Cierro los ojos y oigo el rumor de un antiguo imperio,
el aliento viscoso de una miríada de almas atrapadas.
Huelo las piedras, siento las paredes vivir y erguirse,
hendir el suelo frío, volver a la tierra y crepitar en ella;
toco las trazas de las lanzas en los muros y el orgullo,
heridas ya cicatrizadas de un cadáver bello e inmortal;
toco las manos que construyeron el mismo sendero:
la columna, el templo y el circo, la calzada, la arena…
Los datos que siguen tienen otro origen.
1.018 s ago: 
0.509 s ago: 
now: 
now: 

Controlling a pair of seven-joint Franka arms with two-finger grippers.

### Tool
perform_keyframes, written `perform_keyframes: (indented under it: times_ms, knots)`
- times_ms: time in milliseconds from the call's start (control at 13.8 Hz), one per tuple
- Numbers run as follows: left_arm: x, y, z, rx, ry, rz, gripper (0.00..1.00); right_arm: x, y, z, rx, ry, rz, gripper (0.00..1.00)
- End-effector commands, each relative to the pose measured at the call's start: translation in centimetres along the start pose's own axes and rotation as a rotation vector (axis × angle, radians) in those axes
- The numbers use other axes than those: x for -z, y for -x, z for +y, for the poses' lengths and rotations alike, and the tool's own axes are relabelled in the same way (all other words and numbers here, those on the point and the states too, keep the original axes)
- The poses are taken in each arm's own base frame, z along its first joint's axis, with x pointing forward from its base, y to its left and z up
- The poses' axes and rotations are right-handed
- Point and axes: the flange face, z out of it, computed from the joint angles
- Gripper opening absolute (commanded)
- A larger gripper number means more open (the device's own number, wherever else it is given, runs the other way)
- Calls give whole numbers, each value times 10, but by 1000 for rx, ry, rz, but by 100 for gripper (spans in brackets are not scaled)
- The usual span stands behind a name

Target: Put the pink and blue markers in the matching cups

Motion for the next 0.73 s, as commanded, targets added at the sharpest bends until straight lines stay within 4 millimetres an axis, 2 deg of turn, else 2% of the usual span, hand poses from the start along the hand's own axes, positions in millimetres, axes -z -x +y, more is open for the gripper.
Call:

los ancestros que nunca lloraré por sólo ser recuerdo.
Los ancestros que susurran al viento: vida y misterio.
Siento la carga de un mundo descender y fallecer,
estrangulada y desmantelada en lágrimas pétreas,
perlas de nácar y marfil desperdigadas en el suelo,
humedad de los siglos, arañazos a las memorias.
Veo un cuerpo amortajado, un ajuar esplendoroso
y una miríada de almas que caminan sobre ellos,
miles de personas que observan el gris obelisco,
miran el último aliento del gladiador que no ven,
el descarnado pulgar que ha decidido ya: es el fin.
Los insolentes, los soberbios, hombres y mujeres,
jóvenes y ancianos, los respetuosos y los humildes.
Guerras, paz y oraciones: todo es tinta en el libro,
libro que es memoria, memoria: su último aliento.
Nacimiento, gloria y esplendor, decadencia, caída,
visto desde aquí, en una postal, duro dolor lejano:
visto en una triste fotografía: ruina y museo magno,
una imagen nostálgica del transcurso de los tiempos.